Source material:
-------------------------

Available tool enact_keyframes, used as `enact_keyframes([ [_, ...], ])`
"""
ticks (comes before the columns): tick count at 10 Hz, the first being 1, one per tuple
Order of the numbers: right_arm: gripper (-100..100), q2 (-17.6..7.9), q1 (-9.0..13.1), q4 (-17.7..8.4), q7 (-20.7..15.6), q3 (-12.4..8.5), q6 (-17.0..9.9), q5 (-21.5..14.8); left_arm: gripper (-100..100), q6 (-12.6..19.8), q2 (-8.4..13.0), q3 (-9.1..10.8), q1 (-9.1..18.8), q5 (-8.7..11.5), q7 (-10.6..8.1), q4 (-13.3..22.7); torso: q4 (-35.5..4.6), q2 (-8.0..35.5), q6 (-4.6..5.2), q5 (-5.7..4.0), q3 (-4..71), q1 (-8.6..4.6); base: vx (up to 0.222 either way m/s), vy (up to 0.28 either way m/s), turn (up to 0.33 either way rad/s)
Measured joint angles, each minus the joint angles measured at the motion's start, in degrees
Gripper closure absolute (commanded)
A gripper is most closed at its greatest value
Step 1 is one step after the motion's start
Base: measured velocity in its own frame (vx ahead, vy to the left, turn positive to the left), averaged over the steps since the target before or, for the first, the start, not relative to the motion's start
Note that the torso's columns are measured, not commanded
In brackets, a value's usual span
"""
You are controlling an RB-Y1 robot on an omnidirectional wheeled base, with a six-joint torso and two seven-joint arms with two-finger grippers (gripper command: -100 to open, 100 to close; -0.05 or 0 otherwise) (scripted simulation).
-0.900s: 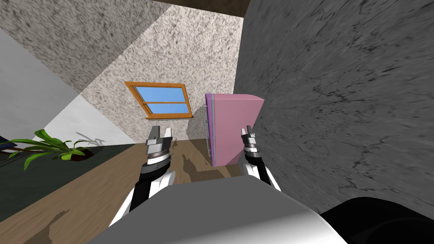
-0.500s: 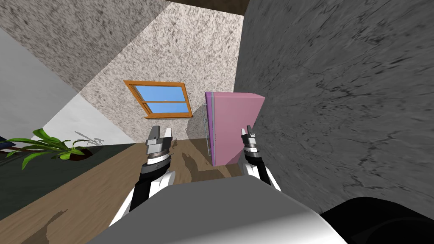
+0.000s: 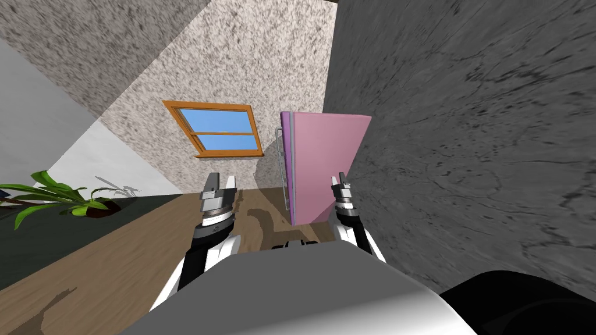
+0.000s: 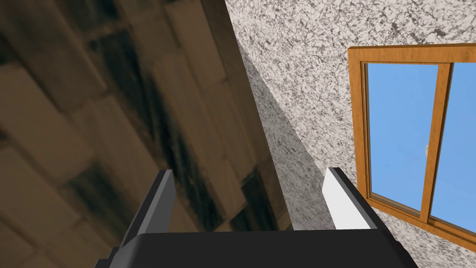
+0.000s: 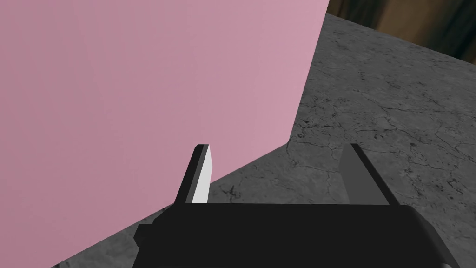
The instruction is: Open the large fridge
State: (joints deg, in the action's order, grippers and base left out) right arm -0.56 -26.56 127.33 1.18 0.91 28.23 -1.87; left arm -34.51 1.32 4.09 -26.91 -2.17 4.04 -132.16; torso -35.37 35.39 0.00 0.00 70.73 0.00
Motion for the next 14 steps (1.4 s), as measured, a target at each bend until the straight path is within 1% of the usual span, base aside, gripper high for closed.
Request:
enact_keyframes([
  [1, -100, 0.0, 0.0, 0.0, 0.0, 0.0, 0.0, 0.0, 0, 0.0, 0.0, 0.0, 0.0, 0.0, 0.0, 0.0, -4.23, 4.23, 0.0, 0.0, 8.46, 0.0, 0.023, 0.018, -0.047],
  [2, -100, -1.01, 0.18, -0.2, -0.23, -0.09, 0.07, 0.02, 0, 0.0, 0.0, 0.0, -0.01, 0.0, 0.0, 0.02, -6.11, 6.11, 0.01, 0.01, 12.43, 0.05, 0.039, 0.038, -0.079],
  [3, -100, -2.29, 0.54, -0.55, -0.73, -0.14, 0.24, -0.03, 0, 0.0, -0.01, 0.0, -0.01, 0.0, 0.0, 0.02, -6.66, 6.6, 0.0, 0.03, 13.58, 0.09, 0.054, 0.05, -0.089],
  [6, -100, -6.98, 2.1, -1.66, -3.18, -0.65, 0.87, -0.06, 0, 0.0, -0.01, -0.01, -0.02, 0.0, 0.0, 0.02, -6.89, 6.82, 0.0, 0.04, 13.88, 0.13, 0.077, 0.105, -0.123],
  [9, -100, -12.32, 4.69, -3.2, -7.01, -1.49, 1.77, -0.13, 0, 0.0, -0.02, -0.01, -0.02, 0.0, 0.0, 0.02, -6.9, 6.83, 0.0, 0.02, 13.87, 0.07, 0.102, 0.149, -0.179],
  [11, -100, -15.9, 6.86, -4.55, -10.17, -2.02, 2.6, -0.27, 0, 0.0, -0.01, -0.01, -0.03, 0.0, 0.0, 0.02, -6.89, 6.82, -0.01, 0.0, 13.89, 0.0, 0.107, 0.133, -0.133],
  [13, -100, -18.64, 8.03, -5.38, -12.31, -2.38, 3.32, -0.33, 0, 0.0, -0.01, 0.0, -0.02, 0.0, 0.0, 0.02, -6.95, 7.02, 0.02, -0.05, 13.76, -0.15, 0.084, 0.125, -0.171],
  [14, -100, -20.37, 9.1, -5.97, -13.89, -2.66, 3.74, -0.41, 0, 0.0, -0.01, -0.01, -0.02, 0.0, 0.0, 0.02, -6.92, 6.92, 0.0, 0.02, 13.82, 0.09, 0.112, 0.197, -0.253],
])
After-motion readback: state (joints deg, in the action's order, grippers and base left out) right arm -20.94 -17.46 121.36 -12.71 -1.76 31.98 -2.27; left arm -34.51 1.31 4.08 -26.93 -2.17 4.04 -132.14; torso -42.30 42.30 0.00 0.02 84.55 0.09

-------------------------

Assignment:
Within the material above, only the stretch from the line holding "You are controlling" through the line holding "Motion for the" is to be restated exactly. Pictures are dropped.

Answer section:
You are controlling an RB-Y1 robot on an omnidirectional wheeled base, with a six-joint torso and two seven-joint arms with two-finger grippers (gripper command: -100 to open, 100 to close; -0.05 or 0 otherwise) (scripted simulation).
-0.900s: 
-0.500s: 
+0.000s: 
+0.000s: 
+0.000s: 
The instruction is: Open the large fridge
State: (joints deg, in the action's order, grippers and base left out) right arm -0.56 -26.56 127.33 1.18 0.91 28.23 -1.87; left arm -34.51 1.32 4.09 -26.91 -2.17 4.04 -132.16; torso -35.37 35.39 0.00 0.00 70.73 0.00
Motion for the next 14 steps (1.4 s), as measured, a target at each bend until the straight path is within 1% of the usual span, base aside, gripper high for closed.

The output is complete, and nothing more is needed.